> **PROBLEM STATEMENT**
Retype each record exactly, please. Skip none.

(DATA FOR PROCESSING begins)

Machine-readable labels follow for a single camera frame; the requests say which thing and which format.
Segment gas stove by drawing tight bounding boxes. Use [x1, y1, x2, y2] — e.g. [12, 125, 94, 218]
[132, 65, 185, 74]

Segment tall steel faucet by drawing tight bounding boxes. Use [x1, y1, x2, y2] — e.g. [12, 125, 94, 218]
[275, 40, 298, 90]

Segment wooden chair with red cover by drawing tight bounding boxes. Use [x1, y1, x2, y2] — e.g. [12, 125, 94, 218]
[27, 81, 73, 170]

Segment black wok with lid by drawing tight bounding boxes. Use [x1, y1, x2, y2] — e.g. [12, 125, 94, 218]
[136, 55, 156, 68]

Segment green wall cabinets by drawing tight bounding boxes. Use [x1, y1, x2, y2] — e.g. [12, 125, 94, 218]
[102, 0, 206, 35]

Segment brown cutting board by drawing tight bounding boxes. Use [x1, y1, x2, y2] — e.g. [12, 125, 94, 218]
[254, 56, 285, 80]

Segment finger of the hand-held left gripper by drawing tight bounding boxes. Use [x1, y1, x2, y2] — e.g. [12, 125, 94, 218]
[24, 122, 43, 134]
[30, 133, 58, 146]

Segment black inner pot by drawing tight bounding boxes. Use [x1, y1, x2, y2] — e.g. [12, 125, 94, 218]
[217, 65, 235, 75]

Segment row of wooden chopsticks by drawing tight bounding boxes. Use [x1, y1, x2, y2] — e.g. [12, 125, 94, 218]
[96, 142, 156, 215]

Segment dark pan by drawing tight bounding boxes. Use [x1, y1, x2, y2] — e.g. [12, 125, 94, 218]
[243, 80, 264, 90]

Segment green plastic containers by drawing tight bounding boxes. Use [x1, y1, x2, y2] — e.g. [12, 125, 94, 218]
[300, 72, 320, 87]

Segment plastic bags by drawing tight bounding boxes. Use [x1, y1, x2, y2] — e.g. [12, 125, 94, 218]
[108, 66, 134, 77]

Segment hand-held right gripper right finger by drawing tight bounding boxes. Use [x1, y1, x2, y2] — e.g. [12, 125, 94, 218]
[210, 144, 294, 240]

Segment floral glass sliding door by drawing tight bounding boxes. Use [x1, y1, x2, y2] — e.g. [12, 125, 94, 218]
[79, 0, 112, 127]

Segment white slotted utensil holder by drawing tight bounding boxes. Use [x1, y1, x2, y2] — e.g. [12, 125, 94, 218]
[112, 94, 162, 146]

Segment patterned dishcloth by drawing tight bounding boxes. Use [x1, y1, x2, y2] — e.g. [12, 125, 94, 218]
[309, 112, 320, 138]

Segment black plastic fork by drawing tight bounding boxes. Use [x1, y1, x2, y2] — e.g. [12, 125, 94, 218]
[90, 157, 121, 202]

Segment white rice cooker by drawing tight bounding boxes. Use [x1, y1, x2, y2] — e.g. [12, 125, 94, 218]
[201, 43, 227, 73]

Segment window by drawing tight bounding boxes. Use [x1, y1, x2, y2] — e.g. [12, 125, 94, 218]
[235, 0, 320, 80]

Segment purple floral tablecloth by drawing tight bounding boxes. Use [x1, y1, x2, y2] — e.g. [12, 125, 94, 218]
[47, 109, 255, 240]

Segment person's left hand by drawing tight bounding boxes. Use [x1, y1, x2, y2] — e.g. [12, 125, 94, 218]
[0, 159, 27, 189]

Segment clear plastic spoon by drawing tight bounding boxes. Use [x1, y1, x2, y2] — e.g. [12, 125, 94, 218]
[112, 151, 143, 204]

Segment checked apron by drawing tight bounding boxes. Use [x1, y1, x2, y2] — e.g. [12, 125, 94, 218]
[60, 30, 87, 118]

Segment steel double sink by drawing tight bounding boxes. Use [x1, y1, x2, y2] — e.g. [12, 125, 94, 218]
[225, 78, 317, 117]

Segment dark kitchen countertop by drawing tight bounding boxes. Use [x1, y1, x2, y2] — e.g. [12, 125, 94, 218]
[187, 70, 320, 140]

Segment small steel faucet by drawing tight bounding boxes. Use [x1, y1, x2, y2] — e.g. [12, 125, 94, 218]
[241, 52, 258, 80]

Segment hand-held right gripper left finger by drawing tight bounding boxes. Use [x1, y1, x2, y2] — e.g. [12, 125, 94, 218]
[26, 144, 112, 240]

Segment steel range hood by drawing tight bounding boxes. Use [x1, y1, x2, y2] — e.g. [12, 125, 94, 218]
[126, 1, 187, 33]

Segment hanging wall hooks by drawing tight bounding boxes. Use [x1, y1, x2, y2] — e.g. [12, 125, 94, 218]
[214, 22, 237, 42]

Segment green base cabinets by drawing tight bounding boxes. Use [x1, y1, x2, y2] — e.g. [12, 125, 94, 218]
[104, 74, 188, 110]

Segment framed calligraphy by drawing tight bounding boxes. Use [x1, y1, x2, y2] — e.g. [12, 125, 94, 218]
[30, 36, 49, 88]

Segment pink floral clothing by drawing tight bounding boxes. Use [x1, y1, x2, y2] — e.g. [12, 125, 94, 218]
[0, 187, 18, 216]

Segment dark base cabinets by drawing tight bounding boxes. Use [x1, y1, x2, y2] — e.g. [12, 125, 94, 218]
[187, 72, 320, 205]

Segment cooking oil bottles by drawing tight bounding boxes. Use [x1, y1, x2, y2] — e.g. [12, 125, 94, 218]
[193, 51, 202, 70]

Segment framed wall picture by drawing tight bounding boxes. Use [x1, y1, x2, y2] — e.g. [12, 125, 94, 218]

(DATA FOR PROCESSING ends)

> **EXERCISE OUTPUT**
Machine-readable labels follow for a single camera frame; the requests say which thing and which format.
Segment gas stove by drawing tight bounding boxes. Use [x1, y1, x2, y2] — e.g. [12, 125, 94, 218]
[132, 65, 185, 74]

Segment tall steel faucet by drawing tight bounding boxes. Use [x1, y1, x2, y2] — e.g. [12, 125, 94, 218]
[275, 40, 298, 90]

Segment wooden chair with red cover by drawing tight bounding boxes. Use [x1, y1, x2, y2] — e.g. [12, 125, 94, 218]
[27, 81, 73, 170]

Segment black wok with lid by drawing tight bounding boxes. Use [x1, y1, x2, y2] — e.g. [12, 125, 94, 218]
[136, 55, 156, 68]

Segment green wall cabinets by drawing tight bounding boxes. Use [x1, y1, x2, y2] — e.g. [12, 125, 94, 218]
[102, 0, 206, 35]

Segment brown cutting board by drawing tight bounding boxes. Use [x1, y1, x2, y2] — e.g. [12, 125, 94, 218]
[254, 56, 285, 80]

Segment finger of the hand-held left gripper by drawing tight bounding boxes. Use [x1, y1, x2, y2] — e.g. [12, 125, 94, 218]
[24, 122, 43, 134]
[30, 133, 58, 146]

Segment black inner pot by drawing tight bounding boxes. Use [x1, y1, x2, y2] — e.g. [12, 125, 94, 218]
[217, 65, 235, 75]

Segment row of wooden chopsticks by drawing tight bounding boxes. Use [x1, y1, x2, y2] — e.g. [12, 125, 94, 218]
[96, 142, 156, 215]

Segment dark pan by drawing tight bounding boxes. Use [x1, y1, x2, y2] — e.g. [12, 125, 94, 218]
[243, 80, 264, 90]

Segment green plastic containers by drawing tight bounding boxes. Use [x1, y1, x2, y2] — e.g. [12, 125, 94, 218]
[300, 72, 320, 87]

Segment plastic bags by drawing tight bounding boxes. Use [x1, y1, x2, y2] — e.g. [12, 125, 94, 218]
[108, 66, 134, 77]

Segment hand-held right gripper right finger by drawing tight bounding boxes. Use [x1, y1, x2, y2] — e.g. [12, 125, 94, 218]
[210, 144, 294, 240]

Segment floral glass sliding door by drawing tight bounding boxes. Use [x1, y1, x2, y2] — e.g. [12, 125, 94, 218]
[79, 0, 112, 127]

Segment white slotted utensil holder by drawing tight bounding boxes. Use [x1, y1, x2, y2] — e.g. [12, 125, 94, 218]
[112, 94, 162, 146]

Segment patterned dishcloth by drawing tight bounding boxes. Use [x1, y1, x2, y2] — e.g. [12, 125, 94, 218]
[309, 112, 320, 138]

Segment black plastic fork by drawing tight bounding boxes. Use [x1, y1, x2, y2] — e.g. [12, 125, 94, 218]
[90, 157, 121, 202]

Segment white rice cooker by drawing tight bounding boxes. Use [x1, y1, x2, y2] — e.g. [12, 125, 94, 218]
[201, 43, 227, 73]

Segment window by drawing tight bounding boxes. Use [x1, y1, x2, y2] — e.g. [12, 125, 94, 218]
[235, 0, 320, 80]

Segment purple floral tablecloth by drawing tight bounding boxes. Use [x1, y1, x2, y2] — e.g. [12, 125, 94, 218]
[47, 109, 255, 240]

Segment person's left hand by drawing tight bounding boxes. Use [x1, y1, x2, y2] — e.g. [12, 125, 94, 218]
[0, 159, 27, 189]

Segment clear plastic spoon by drawing tight bounding boxes. Use [x1, y1, x2, y2] — e.g. [12, 125, 94, 218]
[112, 151, 143, 204]

Segment checked apron by drawing tight bounding boxes. Use [x1, y1, x2, y2] — e.g. [12, 125, 94, 218]
[60, 30, 87, 118]

Segment steel double sink by drawing tight bounding boxes. Use [x1, y1, x2, y2] — e.g. [12, 125, 94, 218]
[225, 78, 317, 117]

Segment dark kitchen countertop by drawing tight bounding boxes. Use [x1, y1, x2, y2] — e.g. [12, 125, 94, 218]
[187, 70, 320, 140]

Segment small steel faucet by drawing tight bounding boxes. Use [x1, y1, x2, y2] — e.g. [12, 125, 94, 218]
[241, 52, 258, 80]

Segment hand-held right gripper left finger by drawing tight bounding boxes. Use [x1, y1, x2, y2] — e.g. [12, 125, 94, 218]
[26, 144, 112, 240]

Segment steel range hood by drawing tight bounding boxes. Use [x1, y1, x2, y2] — e.g. [12, 125, 94, 218]
[126, 1, 187, 33]

Segment hanging wall hooks by drawing tight bounding boxes. Use [x1, y1, x2, y2] — e.g. [12, 125, 94, 218]
[214, 22, 237, 42]

Segment green base cabinets by drawing tight bounding boxes. Use [x1, y1, x2, y2] — e.g. [12, 125, 94, 218]
[104, 74, 188, 110]

Segment framed calligraphy by drawing tight bounding boxes. Use [x1, y1, x2, y2] — e.g. [12, 125, 94, 218]
[30, 36, 49, 88]

Segment pink floral clothing by drawing tight bounding boxes. Use [x1, y1, x2, y2] — e.g. [12, 125, 94, 218]
[0, 187, 18, 216]

Segment dark base cabinets by drawing tight bounding boxes. Use [x1, y1, x2, y2] — e.g. [12, 125, 94, 218]
[187, 72, 320, 205]

Segment cooking oil bottles by drawing tight bounding boxes. Use [x1, y1, x2, y2] — e.g. [12, 125, 94, 218]
[193, 51, 202, 70]

Segment framed wall picture by drawing tight bounding boxes. Use [x1, y1, x2, y2] — e.g. [12, 125, 94, 218]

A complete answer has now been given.